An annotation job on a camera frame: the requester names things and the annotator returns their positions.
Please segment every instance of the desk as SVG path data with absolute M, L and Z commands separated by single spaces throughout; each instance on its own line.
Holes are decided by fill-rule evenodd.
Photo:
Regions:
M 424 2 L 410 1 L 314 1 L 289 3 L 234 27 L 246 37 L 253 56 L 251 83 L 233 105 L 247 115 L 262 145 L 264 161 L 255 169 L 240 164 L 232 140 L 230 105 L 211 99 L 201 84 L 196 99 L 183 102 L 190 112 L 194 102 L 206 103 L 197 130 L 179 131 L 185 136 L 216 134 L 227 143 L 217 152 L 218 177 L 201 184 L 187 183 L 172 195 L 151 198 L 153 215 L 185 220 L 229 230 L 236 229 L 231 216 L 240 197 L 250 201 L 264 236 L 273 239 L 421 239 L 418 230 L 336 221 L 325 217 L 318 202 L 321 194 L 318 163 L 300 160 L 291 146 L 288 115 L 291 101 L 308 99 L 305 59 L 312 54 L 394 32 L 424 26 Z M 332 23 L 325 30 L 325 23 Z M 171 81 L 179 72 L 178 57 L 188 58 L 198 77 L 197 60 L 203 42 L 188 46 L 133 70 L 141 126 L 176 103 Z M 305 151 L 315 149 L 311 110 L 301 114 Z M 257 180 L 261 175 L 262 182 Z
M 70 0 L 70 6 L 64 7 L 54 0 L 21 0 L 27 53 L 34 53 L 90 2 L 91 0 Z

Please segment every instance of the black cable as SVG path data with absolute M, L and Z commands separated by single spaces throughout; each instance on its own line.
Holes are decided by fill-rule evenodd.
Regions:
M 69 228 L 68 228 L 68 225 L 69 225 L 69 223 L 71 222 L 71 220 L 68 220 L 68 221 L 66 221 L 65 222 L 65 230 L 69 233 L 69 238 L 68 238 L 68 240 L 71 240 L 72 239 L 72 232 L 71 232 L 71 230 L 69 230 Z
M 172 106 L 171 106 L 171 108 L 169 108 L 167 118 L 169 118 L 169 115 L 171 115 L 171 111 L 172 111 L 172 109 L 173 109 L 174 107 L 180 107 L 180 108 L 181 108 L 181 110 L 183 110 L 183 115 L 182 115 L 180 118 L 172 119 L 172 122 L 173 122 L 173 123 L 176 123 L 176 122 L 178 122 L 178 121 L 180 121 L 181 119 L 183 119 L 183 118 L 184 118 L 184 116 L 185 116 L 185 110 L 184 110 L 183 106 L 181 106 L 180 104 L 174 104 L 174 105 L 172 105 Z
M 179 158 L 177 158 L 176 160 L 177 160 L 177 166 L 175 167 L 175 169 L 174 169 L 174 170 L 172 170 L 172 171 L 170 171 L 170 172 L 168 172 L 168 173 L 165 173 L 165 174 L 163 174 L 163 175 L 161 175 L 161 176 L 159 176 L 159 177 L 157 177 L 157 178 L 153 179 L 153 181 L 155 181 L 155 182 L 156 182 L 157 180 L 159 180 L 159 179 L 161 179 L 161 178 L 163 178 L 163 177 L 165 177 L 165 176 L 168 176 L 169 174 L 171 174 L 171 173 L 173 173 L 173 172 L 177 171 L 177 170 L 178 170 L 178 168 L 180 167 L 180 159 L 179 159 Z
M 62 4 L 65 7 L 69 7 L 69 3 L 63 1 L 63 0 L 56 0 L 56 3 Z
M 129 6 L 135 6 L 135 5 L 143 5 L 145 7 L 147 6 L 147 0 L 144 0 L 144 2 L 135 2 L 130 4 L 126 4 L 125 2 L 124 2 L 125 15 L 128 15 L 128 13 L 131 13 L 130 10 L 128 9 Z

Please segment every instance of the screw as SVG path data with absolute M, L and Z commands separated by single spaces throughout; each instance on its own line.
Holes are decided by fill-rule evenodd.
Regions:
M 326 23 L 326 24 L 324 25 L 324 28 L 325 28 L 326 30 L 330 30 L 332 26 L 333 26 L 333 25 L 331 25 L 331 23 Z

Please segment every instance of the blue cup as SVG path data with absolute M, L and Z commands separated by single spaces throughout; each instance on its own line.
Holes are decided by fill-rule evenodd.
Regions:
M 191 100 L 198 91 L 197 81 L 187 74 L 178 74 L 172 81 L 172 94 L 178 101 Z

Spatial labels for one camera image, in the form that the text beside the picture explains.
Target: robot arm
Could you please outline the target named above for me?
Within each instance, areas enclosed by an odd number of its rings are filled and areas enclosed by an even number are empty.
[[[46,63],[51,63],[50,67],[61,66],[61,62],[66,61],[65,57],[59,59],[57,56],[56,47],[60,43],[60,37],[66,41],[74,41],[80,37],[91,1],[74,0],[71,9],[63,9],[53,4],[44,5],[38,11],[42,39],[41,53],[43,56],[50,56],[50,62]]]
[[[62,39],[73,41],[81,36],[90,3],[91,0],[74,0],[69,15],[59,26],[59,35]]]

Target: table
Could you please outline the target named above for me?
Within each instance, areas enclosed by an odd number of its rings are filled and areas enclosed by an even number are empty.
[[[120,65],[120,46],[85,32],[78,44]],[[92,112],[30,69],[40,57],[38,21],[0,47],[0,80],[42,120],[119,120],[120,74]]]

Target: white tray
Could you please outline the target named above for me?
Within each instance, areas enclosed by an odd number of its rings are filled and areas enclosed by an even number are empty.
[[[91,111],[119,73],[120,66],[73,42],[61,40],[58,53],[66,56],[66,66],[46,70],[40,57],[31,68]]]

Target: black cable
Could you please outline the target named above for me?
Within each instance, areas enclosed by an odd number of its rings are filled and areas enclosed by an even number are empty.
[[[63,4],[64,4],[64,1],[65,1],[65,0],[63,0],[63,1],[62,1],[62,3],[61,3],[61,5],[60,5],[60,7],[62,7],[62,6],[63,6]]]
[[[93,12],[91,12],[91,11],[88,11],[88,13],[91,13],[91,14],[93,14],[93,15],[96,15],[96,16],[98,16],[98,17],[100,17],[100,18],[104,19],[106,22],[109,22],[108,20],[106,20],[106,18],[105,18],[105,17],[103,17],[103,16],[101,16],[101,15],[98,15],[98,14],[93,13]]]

• • •

## Task directions
Taking the line that contains "Target: black cable" as the starting point, copy every line through the end of the listing exactly, and write nothing further.

## Response to the task
Target: black cable
Could you please outline the target named above for me?
Within each instance, areas enclosed by an odd number of its rings are filled and areas enclosed by an even number are empty.
[[[63,4],[64,4],[64,1],[65,1],[65,0],[63,0],[63,1],[62,1],[62,3],[61,3],[61,5],[60,5],[60,7],[62,7],[62,6],[63,6]]]
[[[93,12],[91,12],[91,11],[88,11],[88,13],[91,13],[91,14],[93,14],[93,15],[96,15],[96,16],[98,16],[98,17],[100,17],[100,18],[104,19],[106,22],[109,22],[108,20],[106,20],[106,18],[105,18],[105,17],[103,17],[103,16],[101,16],[101,15],[98,15],[98,14],[93,13]]]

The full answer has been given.